Introduction to Top 25

            The first step in naming the Top 25 Songs of the Rock Era, which happens to coincide with my personal music-listening era, is determining the criteria for a “Top” song.

            Obviously, the criterion is not best-selling, or most-played, or even most-requested. If you rank songs by how many weeks they were #1 on the Billboard Top 40, not one of that top 100 would be on my list. Many, of course, weren’t even rock’n’roll: Aquarius/Let the Sun Shine In; Mack the Knife; The Battle of New Orleans. Many were minor: Ebony and Ivory (McCartney and Wonder), Night Fever (BeeGees), Physical (Olivia Newton-John). Some were even obnoxious: My Sharona, The Ballad of the Green Berets.

            On the other hand, they can’t be too obscure. We all have personal favorites. But unless a song has some general notoriety it’s not fair to judge it against others that get played over and over, giving them the chance to wear out their welcome. And general acceptance is a useful confirmation of personal preference in this arena.

            Permit a digression, the first of many. Back at the end of my college days, which was also the end of the AM Top-40 era, I created a scoring formula for rating the all-time greatest hits (a compulsion for order that would eventually find me in law school). I gave points on a 1-5 basis for things like “originality” and whether it was an artist’s first hit. Using this formula, the other details of which I have mercifully forgotten, I judged the top song of the rock era to be a dead heat between the Temptations’ My Girl and the Buckinghams’ Kind of A Drag.

            This time, no formulas.
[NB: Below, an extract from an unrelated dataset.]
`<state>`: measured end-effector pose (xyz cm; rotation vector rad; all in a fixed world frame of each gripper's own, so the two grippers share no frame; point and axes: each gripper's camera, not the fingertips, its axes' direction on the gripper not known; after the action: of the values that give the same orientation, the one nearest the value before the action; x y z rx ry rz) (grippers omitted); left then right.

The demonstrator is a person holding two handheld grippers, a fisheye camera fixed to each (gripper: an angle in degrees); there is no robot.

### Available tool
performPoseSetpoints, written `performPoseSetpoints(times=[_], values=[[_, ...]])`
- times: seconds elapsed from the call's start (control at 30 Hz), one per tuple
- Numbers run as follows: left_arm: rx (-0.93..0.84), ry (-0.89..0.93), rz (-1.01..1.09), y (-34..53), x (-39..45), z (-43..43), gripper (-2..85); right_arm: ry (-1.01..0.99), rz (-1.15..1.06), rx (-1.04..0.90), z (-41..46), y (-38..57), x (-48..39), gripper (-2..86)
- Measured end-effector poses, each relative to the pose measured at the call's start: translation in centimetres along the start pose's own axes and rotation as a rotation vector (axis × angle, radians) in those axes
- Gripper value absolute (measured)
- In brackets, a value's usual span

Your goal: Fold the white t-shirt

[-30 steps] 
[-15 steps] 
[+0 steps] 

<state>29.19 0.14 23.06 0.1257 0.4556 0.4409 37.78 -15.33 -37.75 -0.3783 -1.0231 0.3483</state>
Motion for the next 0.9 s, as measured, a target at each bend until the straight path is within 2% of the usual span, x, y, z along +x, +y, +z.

But this time, almost 40 years later, there is also a lot more ground to cover. If comparing apples and oranges is hard, what about comparing songs from the doo-wop era with heavy metal? OK, doo-wop was better; but saying that already lands me in the area of personal preference, or at least dates me.

            The one test I can think of that applies to songs of all eras is, do I still want to listen to it? If I’m in my car and I reach my destination, will I keep the motor running until the song is over? One step up: would I consider it sacrilegious to turn the radio off while the song is playing? For sure, there are more than 25 songs that meet this test, but this is a good place to start. My heart might beat a little faster when I hear the first chords of Satisfaction, but do I have to stay with it until the end? Not really.

            Finally, a word about my age, and how that will influence the selections. Rock songs are associative. They connect us to certain times in our lives: a summer romance (if we’re lucky), a painful breakup, a trip, a friend, a particular year. For that reason alone, no two people will ever have the same Top 25 list.

            I was there when the rock era began. Not in the clubs of Cleveland, but at home, not only listening to Martin Block’s Make Believe Ballroom on WABC Radio, but writing down the top 25 each Saturday morning. I made a marginal note in 1954, when the CrewCuts’ Sh-Boom became the first rock’n’roll record to crack the Magic Circle. At the age of 8, I was already championing rock’n’roll as “my” music.

            I made lists through the ‘50s, happily staying home on New Year’s Eve to capture the run-down of the year’s top 100. Then in 1960 I was given a Wollensak tape recorder and began compiling my own archives. I never bought a record, in fact, until 1967, when album rock began to make singles obsolete, and I purchased the first albums of Buffalo Springfield, Percy Sledge and the BeeGees.

            The 1970s were the most fertile decade in rock history, but they consolidated the fragmentation that began with the advent of FM radio in the late ‘60s. There was no more Top 40 that anyone cared about; instead, niche formats split the market, and we all listened to different music.

            From 1980 on I have probably drifted further from the mainstream, if one can be identified. I have continued to listen to “new” music on the radio, but it’s often the new music of one station. I can’t comment on hip-hop, any more than I can comment on disco music from the ‘70s, heavy metal from the ‘80s, or Top 40 from any year after 1970.

            My selections, therefore, will undoubtedly skew to the ‘70s, when I was not yet a father and had disposable income and time; or to the ‘60s, my formative years from 14 to 22.

            With that introduction, let the fun begin.